What eats at me is how your faith in God or humanity can be suddenly shaken when it's you who gets the shaft; the way you developed profound sympathy for those who suffer from evil X simply because you now suffer from  evil X too; how you became an insufferable evangelist for that (very dubious) solution to said evil just because it figured so large in your own life.
My reaction is always the same: Why does the fact that you are the one under the wheel suddenly make this evil so profoundly significant? You knew this was happening all along to other people. Was it all part of a tolerable plan just as long as it wasn't happening to you? 

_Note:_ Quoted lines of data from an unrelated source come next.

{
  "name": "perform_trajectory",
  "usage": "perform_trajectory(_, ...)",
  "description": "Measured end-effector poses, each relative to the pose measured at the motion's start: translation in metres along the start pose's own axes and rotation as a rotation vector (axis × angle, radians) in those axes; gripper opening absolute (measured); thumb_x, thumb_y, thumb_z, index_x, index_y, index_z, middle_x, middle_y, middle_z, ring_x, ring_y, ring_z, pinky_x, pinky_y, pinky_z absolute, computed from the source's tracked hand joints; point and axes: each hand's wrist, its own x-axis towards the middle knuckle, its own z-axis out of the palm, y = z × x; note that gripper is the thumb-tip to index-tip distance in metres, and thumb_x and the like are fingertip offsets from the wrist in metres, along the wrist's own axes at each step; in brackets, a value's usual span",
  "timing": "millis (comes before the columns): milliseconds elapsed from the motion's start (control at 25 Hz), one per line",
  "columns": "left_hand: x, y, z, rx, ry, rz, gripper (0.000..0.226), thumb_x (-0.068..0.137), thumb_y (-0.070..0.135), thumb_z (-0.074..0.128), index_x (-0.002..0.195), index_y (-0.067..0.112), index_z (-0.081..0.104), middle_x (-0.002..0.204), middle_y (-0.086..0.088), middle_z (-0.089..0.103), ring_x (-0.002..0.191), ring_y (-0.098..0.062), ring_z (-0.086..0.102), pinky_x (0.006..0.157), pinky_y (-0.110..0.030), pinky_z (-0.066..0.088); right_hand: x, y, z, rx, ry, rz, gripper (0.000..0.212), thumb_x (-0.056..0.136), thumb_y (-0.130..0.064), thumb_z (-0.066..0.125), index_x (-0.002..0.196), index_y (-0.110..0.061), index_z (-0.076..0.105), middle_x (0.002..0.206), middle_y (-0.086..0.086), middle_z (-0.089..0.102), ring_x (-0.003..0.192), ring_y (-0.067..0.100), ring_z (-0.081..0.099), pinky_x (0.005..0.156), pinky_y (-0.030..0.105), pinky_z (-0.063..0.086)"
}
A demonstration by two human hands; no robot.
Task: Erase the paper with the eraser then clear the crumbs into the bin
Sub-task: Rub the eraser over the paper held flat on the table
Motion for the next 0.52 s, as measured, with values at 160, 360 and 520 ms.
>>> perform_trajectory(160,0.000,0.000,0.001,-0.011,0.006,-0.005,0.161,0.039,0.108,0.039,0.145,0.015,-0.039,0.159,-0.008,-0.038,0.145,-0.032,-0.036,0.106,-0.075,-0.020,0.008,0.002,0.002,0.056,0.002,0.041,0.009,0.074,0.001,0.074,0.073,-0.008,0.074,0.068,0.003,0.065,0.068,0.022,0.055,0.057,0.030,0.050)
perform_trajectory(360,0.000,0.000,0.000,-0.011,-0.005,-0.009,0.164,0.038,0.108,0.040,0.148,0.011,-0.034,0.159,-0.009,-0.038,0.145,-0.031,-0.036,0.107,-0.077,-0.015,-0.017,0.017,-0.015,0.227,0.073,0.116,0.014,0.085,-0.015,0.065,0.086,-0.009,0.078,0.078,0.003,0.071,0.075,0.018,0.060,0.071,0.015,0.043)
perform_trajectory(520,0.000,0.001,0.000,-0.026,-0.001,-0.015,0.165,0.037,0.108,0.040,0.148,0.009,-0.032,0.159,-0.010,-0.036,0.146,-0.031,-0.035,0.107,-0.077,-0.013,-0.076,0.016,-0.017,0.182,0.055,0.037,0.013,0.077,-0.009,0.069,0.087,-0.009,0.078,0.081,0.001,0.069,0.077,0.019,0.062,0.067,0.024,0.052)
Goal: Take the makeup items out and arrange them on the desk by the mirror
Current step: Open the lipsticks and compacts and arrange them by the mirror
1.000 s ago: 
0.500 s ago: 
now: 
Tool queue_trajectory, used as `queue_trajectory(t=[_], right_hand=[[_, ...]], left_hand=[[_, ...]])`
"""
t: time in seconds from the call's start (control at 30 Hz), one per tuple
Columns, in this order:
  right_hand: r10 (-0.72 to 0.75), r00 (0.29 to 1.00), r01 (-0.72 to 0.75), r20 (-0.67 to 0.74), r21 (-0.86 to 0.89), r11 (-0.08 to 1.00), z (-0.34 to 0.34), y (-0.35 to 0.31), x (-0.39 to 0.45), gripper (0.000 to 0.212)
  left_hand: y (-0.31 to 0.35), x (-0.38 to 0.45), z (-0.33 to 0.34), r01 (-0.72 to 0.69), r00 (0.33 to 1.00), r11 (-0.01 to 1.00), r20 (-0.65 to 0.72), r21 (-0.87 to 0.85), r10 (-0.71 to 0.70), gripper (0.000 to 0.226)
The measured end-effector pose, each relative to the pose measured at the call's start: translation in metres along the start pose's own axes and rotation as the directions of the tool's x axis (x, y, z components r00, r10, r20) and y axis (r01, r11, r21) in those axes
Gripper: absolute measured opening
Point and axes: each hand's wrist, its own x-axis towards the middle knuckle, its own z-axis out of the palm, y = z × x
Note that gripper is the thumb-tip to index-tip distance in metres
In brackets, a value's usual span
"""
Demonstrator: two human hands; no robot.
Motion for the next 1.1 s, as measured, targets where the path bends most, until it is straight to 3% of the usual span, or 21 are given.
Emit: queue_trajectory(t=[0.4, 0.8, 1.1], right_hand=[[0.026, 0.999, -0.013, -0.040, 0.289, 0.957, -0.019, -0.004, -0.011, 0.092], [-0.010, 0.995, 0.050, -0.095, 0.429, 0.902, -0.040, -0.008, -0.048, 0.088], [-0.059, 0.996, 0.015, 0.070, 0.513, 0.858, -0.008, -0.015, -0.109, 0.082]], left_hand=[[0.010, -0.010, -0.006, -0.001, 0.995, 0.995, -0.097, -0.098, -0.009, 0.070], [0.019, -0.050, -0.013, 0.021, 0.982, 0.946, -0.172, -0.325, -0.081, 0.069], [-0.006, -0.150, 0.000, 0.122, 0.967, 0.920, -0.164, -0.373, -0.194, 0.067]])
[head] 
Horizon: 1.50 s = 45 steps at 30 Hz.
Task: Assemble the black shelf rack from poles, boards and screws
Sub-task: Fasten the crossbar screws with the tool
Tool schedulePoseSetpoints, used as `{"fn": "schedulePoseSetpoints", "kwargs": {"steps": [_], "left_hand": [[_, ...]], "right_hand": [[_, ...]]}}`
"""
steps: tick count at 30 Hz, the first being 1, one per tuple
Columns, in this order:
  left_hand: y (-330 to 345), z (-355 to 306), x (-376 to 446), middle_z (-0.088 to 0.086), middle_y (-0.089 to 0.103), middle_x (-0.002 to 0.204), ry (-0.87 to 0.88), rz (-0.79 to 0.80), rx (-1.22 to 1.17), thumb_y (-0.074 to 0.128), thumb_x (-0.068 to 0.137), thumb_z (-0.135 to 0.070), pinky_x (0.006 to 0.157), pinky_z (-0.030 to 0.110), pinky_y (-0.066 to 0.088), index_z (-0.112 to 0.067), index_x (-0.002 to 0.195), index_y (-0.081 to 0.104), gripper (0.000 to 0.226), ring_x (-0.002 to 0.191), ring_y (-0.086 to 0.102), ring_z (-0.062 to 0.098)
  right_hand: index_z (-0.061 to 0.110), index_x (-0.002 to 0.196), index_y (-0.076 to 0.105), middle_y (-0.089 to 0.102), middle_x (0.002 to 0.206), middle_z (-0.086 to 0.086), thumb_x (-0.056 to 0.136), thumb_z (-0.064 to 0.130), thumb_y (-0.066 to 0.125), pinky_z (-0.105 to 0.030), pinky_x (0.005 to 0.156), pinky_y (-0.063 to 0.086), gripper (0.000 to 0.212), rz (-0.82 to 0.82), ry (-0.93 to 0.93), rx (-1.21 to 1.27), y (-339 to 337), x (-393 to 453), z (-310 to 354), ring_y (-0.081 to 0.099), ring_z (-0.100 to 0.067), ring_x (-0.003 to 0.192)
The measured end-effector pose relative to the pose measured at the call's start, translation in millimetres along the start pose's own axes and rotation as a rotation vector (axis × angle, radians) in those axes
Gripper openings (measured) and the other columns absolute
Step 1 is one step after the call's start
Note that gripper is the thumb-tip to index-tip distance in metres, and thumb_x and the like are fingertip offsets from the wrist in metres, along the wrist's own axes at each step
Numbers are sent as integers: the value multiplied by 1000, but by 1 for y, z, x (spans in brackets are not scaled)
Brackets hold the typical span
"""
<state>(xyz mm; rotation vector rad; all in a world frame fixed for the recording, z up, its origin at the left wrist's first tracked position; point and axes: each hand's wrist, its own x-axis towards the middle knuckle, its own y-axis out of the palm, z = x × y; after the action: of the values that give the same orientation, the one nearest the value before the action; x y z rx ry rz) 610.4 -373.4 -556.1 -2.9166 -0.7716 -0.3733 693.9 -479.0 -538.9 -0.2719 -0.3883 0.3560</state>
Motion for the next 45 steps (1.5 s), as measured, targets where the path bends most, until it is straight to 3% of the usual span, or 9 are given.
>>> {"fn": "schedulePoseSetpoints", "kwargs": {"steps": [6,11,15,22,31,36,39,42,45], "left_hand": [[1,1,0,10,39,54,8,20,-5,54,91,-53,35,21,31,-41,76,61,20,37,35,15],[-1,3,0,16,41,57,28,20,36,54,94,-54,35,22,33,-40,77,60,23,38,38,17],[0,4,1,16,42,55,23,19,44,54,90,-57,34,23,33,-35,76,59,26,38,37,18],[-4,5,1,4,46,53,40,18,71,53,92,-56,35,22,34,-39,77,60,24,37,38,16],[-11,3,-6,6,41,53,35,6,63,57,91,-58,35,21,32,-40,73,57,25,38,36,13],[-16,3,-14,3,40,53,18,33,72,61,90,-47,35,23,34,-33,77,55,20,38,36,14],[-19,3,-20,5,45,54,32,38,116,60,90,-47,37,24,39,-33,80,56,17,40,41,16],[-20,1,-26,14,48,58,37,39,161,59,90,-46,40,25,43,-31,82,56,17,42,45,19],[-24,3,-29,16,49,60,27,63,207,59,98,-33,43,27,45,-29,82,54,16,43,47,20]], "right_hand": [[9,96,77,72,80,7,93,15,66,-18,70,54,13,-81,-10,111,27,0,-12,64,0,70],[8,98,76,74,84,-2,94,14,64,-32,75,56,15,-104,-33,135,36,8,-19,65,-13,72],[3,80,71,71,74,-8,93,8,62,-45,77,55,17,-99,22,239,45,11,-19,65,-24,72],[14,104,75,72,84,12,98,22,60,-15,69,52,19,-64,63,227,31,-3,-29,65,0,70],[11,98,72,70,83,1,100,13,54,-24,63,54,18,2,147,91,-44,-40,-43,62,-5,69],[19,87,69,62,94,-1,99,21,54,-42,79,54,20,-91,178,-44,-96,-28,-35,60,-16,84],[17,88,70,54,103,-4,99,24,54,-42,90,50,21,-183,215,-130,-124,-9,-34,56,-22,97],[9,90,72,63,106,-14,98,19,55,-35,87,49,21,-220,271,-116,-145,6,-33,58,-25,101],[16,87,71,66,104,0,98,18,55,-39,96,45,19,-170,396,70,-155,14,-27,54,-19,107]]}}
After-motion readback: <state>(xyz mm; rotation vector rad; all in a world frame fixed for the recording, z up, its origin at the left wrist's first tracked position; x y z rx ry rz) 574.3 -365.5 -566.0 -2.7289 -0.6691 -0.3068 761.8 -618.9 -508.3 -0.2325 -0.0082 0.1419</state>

Of course I get that these questions make me a self-righteous jerk. We have little ability to care intensely about things that do not affect us personally. And our puny selves are just incapable of sincerely attending to more than a tiny fraction of the evil we know about. Nor do we seem have the ability to objectify our own experiences, to consider them as if they were the experiences of people we do not love. This is a version of what psychologists call the fundamental attribution error. The evil that befalls others is likely their own fault; the evil that befalls us is usually someone else’s.

Scott Merlino
Right up there with complainypants blog posts such as this one, I specifically detest selfies. I mean those casual, unprofessional photos that people take of themselves and post online. Too many of these clutter social media and I just can’t appreciate them, perhaps due to latent misanthropy or my own lack of photogenicity. Why do people take these? What good reasons could there be for them? Some people want to share a cute picture of a friend or pet, maybe they want to show you a beautiful panorama or funny scene. I get it, but wouldn’t the picture show us more with your distracting mug out of the way? If you really think the photo wouldn’t be better without you posing in it, then you need to ask yourself if you are posting it for others or to satisfy a selfish craving for attention. But I am being unfair, perhaps selfies function as evidence for your having been somewhere or with someone. But such photos can’t count as good evidence of anything, because photo-editing applications exist. Photos don’t lie but people do. Selfies can’t be evidence of how good we look, since what we post is carefully filtered through the lens of our own narcissism. Those of you taking selfies in public spaces, in full view of innocent bystanders: Do you realize how silly and self-absorbed you look? Ask someone else to take a picture with you in it for a proper perspective. Keep your selfies to yourself, please.

Vadim Keyer
What eats at me is people not taking perspective: A conversation is a navigation of conceptual space. It should take place between more than one person, but when it does, we're usually forcing another to navigate our conceptual space without setting sail anywhere else. The old saying, "put yourself in someone else's shoes" rarely applies. The implication is simple: When we converse we don't take someone's perspective. Sometimes we might give someone our perspective to take as theirs. But there isn't much exploration of new territories. It's confusing because this seems like the most efficient way to have a conversation. Individuals could take turns navigating each other's spaces. And, even if they don't agree, they've explored something.